If the weather on Uranus, examined here yesterday, isn’t exotic enough for your taste, consider the situation on Jupiter-class worlds around other stars. A ‘hot Jupiter’ orbiting extremely close to its star spawns weather like nothing we’ve ever experienced, as modeled by computer simulations coming out of the University of Arizona. And while we can’t actually image these objects yet, we can certainly deduce a great deal about them from observations made during the times they transit their star.

On that score, well-studied HD 189733b is an early example of pushing the envelope. Located 63 light years from Earth, this transiting planet orbits once every 2.2 days, scooting along a mere three million miles from its primary. Spitzer Space Telescope data culling variations in starlight during the frequent planetary transits have allowed us to peg daytime temperatures on worlds like these, usually in a range somewhere between 2000 and 3000 degrees Fahrenheit (1300 and 1900 degrees Kelvin).
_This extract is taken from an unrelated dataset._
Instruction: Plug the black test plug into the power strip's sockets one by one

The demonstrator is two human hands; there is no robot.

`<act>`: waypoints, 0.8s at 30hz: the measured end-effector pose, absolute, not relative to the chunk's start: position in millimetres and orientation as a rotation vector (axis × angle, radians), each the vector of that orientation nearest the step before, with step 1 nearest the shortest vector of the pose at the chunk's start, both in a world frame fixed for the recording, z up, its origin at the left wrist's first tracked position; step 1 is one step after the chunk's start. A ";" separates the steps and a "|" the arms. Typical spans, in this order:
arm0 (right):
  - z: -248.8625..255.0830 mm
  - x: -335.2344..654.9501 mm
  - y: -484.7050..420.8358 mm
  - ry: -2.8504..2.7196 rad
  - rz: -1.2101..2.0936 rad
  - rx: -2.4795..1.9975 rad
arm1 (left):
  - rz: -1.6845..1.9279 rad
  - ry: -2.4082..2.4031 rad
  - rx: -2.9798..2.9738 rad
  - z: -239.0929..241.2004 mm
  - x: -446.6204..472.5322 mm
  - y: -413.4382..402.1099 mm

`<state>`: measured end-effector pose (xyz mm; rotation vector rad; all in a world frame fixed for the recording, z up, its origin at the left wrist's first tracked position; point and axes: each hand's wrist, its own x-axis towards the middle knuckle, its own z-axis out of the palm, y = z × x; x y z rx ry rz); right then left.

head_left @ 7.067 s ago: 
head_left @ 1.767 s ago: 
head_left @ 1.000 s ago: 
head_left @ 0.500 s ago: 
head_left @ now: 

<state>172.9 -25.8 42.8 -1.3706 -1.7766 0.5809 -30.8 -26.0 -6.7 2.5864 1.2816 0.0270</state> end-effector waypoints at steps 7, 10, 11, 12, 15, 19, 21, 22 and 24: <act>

What stands out in studies of HD 189733b, though, is the nightside, where temperatures reach almost 1300 degrees Fahrenheit (1000 degrees Kelvin) despite the obvious lack of light.

Considering how close this planet is to its star, that nightside reading is deeply interesting. It implies a robust heat transfer mechanism in the form of strong winds, a finding that may be generalized across the entire family of hot Jupiters. Much work has already gone into this. Have a look, for example, at this story on David Charbonneau’s work on HD 189733b’s atmosphere, followed by Geneva studies by Frédéric Pont that seem to identify haze there. Adam Showman (University of Arizona), who led the work we’re looking at today, is now producing the computer models that firm up the hot Jupiter picture. Says Showman:

“These planets are 20 times closer to their star than Earth is to the Sun, and so they are truly blasted by starlight… Because these planets are so close to their stars, we think they’re tidally locked, with one side permanently in starlight and the other side permanently in darkness. So, if there were no winds, the dayside would be extremely hot and the nightside would be extremely cold.”

Showman’s group performed 3-D simulations that factored in the absorption of all that blazing starlight and the ways in which a planet loses heat to space. The models explain the observed data for HD 189733b and suggest the kind of winds we’re talking about — jet streams with speeds reaching over 11,000 kilometers per hour. Winds like that, moving from west to east, push the hottest regions on the planet away from the ‘high noon’ region, Showman adds, and move them further east by about thirty degrees of longitude.

And I used to think that Venus was a good description of hell… Maybe it still is, but ‘hot Jupiters’ with supersonic winds and dayside temperatures that would melt lead now seem an even better way to view it. In any case, note the considerable distance we’re moving from early exoplanet work, which produced the first mass and orbital information about these distant worlds. Now we’re actually looking at planetary weather patterns for objects we cannot yet see directly. The science of exoplanet mapping is indeed in its infancy, but great things are coming.